• _Exercise_: All entries given below are to be returned word for word.
------ Extracted information ------
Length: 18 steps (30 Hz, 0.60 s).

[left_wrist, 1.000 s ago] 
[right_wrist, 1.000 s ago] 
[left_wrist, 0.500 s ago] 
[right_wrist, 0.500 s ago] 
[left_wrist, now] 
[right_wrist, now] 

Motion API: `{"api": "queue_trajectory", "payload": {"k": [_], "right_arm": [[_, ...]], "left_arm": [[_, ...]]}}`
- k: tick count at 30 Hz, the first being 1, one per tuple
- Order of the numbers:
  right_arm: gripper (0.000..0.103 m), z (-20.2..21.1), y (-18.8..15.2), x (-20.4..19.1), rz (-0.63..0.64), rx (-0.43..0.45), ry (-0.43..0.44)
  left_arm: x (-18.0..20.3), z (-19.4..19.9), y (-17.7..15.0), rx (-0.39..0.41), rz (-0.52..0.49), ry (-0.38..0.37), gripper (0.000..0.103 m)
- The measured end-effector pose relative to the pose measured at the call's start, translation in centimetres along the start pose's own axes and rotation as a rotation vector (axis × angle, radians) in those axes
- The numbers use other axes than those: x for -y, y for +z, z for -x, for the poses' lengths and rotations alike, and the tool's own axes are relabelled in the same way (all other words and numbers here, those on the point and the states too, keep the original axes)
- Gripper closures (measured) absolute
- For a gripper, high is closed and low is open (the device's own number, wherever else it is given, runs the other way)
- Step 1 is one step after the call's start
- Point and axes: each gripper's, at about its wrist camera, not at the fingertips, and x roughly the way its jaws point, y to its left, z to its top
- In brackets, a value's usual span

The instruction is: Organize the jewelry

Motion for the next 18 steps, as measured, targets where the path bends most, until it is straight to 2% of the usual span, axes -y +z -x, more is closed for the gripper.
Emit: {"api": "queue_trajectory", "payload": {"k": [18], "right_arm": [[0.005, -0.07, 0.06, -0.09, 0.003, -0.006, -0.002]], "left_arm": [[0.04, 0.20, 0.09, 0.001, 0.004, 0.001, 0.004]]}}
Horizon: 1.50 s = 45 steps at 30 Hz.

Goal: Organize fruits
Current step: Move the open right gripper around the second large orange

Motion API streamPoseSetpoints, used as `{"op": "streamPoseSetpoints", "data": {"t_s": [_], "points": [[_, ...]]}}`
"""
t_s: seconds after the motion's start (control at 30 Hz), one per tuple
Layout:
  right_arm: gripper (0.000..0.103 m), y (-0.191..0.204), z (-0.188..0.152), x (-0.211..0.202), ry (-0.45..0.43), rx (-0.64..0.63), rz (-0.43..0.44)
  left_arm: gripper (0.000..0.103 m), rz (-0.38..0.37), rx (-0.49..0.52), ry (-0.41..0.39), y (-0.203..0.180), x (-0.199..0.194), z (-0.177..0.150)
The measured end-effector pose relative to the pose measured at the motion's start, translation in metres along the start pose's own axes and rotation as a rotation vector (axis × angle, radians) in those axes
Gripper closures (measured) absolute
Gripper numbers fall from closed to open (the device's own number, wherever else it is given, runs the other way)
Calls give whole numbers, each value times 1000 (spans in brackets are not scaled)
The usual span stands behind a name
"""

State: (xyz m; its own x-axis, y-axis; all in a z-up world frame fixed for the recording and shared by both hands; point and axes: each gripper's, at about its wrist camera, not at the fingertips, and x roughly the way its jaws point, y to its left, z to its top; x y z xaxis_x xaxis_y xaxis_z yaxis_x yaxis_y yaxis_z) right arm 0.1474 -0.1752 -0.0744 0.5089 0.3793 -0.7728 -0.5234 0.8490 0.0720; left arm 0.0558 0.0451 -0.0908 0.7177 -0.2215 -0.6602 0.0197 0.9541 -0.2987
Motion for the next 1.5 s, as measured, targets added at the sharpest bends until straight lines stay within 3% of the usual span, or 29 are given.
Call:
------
• _Reply to the task_:
Length: 18 steps (30 Hz, 0.60 s).

[left_wrist, 1.000 s ago] 
[right_wrist, 1.000 s ago] 
[left_wrist, 0.500 s ago] 
[right_wrist, 0.500 s ago] 
[left_wrist, now] 
[right_wrist, now] 

Motion API: `{"api": "queue_trajectory", "payload": {"k": [_], "right_arm": [[_, ...]], "left_arm": [[_, ...]]}}`
- k: tick count at 30 Hz, the first being 1, one per tuple
- Order of the numbers:
  right_arm: gripper (0.000..0.103 m), z (-20.2..21.1), y (-18.8..15.2), x (-20.4..19.1), rz (-0.63..0.64), rx (-0.43..0.45), ry (-0.43..0.44)
  left_arm: x (-18.0..20.3), z (-19.4..19.9), y (-17.7..15.0), rx (-0.39..0.41), rz (-0.52..0.49), ry (-0.38..0.37), gripper (0.000..0.103 m)
- The measured end-effector pose relative to the pose measured at the call's start, translation in centimetres along the start pose's own axes and rotation as a rotation vector (axis × angle, radians) in those axes
- The numbers use other axes than those: x for -y, y for +z, z for -x, for the poses' lengths and rotations alike, and the tool's own axes are relabelled in the same way (all other words and numbers here, those on the point and the states too, keep the original axes)
- Gripper closures (measured) absolute
- For a gripper, high is closed and low is open (the device's own number, wherever else it is given, runs the other way)
- Step 1 is one step after the call's start
- Point and axes: each gripper's, at about its wrist camera, not at the fingertips, and x roughly the way its jaws point, y to its left, z to its top
- In brackets, a value's usual span

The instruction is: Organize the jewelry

Motion for the next 18 steps, as measured, targets where the path bends most, until it is straight to 2% of the usual span, axes -y +z -x, more is closed for the gripper.
Emit: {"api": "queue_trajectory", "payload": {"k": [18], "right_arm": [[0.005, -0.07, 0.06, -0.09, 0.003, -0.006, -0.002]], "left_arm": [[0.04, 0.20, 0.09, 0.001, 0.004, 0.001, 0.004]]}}
Horizon: 1.50 s = 45 steps at 30 Hz.

Goal: Organize fruits
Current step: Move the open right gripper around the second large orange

Motion API streamPoseSetpoints, used as `{"op": "streamPoseSetpoints", "data": {"t_s": [_], "points": [[_, ...]]}}`
"""
t_s: seconds after the motion's start (control at 30 Hz), one per tuple
Layout:
  right_arm: gripper (0.000..0.103 m), y (-0.191..0.204), z (-0.188..0.152), x (-0.211..0.202), ry (-0.45..0.43), rx (-0.64..0.63), rz (-0.43..0.44)
  left_arm: gripper (0.000..0.103 m), rz (-0.38..0.37), rx (-0.49..0.52), ry (-0.41..0.39), y (-0.203..0.180), x (-0.199..0.194), z (-0.177..0.150)
The measured end-effector pose relative to the pose measured at the motion's start, translation in metres along the start pose's own axes and rotation as a rotation vector (axis × angle, radians) in those axes
Gripper closures (measured) absolute
Gripper numbers fall from closed to open (the device's own number, wherever else it is given, runs the other way)
Calls give whole numbers, each value times 1000 (spans in brackets are not scaled)
The usual span stands behind a name
"""

State: (xyz m; its own x-axis, y-axis; all in a z-up world frame fixed for the recording and shared by both hands; point and axes: each gripper's, at about its wrist camera, not at the fingertips, and x roughly the way its jaws point, y to its left, z to its top; x y z xaxis_x xaxis_y xaxis_z yaxis_x yaxis_y yaxis_z) right arm 0.1474 -0.1752 -0.0744 0.5089 0.3793 -0.7728 -0.5234 0.8490 0.0720; left arm 0.0558 0.0451 -0.0908 0.7177 -0.2215 -0.6602 0.0197 0.9541 -0.2987
Motion for the next 1.5 s, as measured, targets added at the sharpest bends until straight lines stay within 3% of the usual span, or 29 are given.
Call:

There is nothing further to this answer.